A simulation that recapitulates the dynamics of PER-directed colloidal assembly

TL;DR

This paper presents a particle-based reaction-diffusion simulation that models long-term DNA-coated colloid self-assembly, accurately reproducing experimental structures and aiding in the design of hierarchical materials.

Contribution

It introduces a novel simulation approach capable of capturing long time-scale colloidal assembly dynamics, bridging a gap in existing computational methods.

Findings

Simulation reproduces core-shell structures observed experimentally.

Model captures emergence of compositional heterogeneity.

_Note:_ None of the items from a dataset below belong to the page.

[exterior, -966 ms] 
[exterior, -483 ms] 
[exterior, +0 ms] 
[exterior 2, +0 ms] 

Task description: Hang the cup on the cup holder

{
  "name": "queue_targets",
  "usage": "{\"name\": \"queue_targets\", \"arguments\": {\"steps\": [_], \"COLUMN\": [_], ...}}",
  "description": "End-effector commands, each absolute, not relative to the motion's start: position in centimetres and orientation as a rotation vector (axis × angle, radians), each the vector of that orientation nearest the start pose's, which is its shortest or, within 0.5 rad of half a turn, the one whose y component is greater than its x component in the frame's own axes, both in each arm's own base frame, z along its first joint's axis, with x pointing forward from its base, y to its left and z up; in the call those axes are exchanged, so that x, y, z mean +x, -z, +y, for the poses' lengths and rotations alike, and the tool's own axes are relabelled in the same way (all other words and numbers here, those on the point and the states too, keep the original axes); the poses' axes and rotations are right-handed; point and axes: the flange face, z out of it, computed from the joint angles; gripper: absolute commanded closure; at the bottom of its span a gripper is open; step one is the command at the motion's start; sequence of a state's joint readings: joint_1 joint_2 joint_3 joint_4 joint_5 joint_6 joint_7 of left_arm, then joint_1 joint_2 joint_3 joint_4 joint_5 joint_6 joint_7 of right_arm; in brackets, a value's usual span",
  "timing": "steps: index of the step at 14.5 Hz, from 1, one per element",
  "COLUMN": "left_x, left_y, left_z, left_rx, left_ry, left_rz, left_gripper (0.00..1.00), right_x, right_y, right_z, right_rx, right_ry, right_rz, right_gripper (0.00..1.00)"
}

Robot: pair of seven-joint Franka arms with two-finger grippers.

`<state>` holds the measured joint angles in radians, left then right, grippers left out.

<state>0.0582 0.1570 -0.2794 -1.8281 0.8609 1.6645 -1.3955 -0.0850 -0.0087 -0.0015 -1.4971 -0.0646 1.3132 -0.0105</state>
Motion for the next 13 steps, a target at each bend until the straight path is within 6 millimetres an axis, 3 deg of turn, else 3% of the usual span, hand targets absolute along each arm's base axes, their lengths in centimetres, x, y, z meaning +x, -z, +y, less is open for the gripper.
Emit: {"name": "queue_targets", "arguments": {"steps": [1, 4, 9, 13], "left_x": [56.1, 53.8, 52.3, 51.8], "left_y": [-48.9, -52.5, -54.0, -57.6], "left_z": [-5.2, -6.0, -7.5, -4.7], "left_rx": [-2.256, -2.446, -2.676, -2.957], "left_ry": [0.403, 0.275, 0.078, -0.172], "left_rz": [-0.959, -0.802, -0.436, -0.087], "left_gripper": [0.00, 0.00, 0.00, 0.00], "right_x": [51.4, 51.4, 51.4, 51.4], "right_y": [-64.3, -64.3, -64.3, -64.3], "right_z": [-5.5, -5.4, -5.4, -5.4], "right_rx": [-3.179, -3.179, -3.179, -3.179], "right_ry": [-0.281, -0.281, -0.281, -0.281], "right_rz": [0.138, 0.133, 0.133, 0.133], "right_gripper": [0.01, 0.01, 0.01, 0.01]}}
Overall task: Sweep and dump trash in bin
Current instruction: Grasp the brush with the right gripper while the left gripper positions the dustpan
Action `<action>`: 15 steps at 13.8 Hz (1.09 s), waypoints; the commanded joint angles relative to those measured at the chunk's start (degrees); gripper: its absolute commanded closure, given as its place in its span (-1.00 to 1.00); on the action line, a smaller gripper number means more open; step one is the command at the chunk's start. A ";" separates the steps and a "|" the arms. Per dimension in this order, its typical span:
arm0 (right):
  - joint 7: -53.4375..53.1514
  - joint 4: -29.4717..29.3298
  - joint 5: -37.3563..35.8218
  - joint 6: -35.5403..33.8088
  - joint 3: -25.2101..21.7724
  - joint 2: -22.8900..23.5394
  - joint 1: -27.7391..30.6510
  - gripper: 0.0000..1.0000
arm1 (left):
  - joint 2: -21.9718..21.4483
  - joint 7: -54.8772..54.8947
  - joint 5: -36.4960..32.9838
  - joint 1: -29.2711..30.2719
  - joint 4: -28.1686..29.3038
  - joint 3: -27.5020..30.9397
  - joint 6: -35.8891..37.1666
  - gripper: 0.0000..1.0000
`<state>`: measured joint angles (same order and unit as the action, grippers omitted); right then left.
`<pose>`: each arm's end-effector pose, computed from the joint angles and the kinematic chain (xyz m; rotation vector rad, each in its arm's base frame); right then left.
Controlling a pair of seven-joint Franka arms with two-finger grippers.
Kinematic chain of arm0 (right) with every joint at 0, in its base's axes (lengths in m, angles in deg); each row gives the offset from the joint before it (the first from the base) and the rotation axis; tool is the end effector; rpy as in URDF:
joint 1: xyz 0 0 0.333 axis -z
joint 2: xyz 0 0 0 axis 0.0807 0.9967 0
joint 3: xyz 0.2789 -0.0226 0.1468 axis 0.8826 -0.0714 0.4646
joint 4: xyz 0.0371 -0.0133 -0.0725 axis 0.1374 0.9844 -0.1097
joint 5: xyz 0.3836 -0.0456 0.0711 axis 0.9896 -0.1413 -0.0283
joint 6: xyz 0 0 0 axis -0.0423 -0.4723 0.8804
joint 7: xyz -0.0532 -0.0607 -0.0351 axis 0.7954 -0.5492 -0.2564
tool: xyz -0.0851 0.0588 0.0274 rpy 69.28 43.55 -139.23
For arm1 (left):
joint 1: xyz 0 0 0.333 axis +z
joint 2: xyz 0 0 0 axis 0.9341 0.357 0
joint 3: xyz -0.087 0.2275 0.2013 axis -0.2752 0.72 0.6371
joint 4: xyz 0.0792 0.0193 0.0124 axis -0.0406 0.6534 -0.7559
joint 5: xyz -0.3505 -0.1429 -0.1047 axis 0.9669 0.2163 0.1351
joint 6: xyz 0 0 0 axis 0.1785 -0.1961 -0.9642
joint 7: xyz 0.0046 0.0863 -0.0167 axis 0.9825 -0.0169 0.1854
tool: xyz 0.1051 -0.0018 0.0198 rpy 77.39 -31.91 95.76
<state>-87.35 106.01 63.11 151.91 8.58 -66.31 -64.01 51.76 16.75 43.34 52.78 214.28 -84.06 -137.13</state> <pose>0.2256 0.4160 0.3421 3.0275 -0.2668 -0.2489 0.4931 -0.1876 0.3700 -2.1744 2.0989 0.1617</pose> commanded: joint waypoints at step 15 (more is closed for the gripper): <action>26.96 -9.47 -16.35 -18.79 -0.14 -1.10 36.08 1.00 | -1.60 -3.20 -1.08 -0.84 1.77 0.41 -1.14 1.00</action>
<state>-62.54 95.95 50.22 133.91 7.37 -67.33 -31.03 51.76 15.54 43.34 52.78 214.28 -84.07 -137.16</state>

Simulation aids in designing self-assembly protocols.

Abstract

The self-assembly of DNA-coated colloids controlled by enzymatic reactions has the potential to enable the formation of materials with hierarchical organization and switchable configurations. However, the problem of designing such self-assembly is complex, and an effective simulation is necessary to assist in searching for appropriate design protocols. Typical computational methodologies such as molecular dynamics and Brownian dynamics have limited ability to access the long time scales required for these hierarchical self-assembly processes. Here we adopt a particle-based reaction-diffusion algorithm to model the spatial-temporal evolution of hundreds to thousands of micron-scale DNA-coated colloid self-assembly process over hours. In order to demonstrate the capability of this digital twin, we compared its predicted core-shell assembly process to results from experiments. The model can qualitatively reproduce the core-shell structures observed in experiment by recapitulating the emergence of compositional heterogeneity when delays between distinct assembly times are introduced. These results support the idea that this approach can successfully capture dynamics over long time scales and the appropriate scale of structure formation. We then use the model to explore different protocols for structure evolution, suggesting how this tool can aid in the design of complex self-organization processes.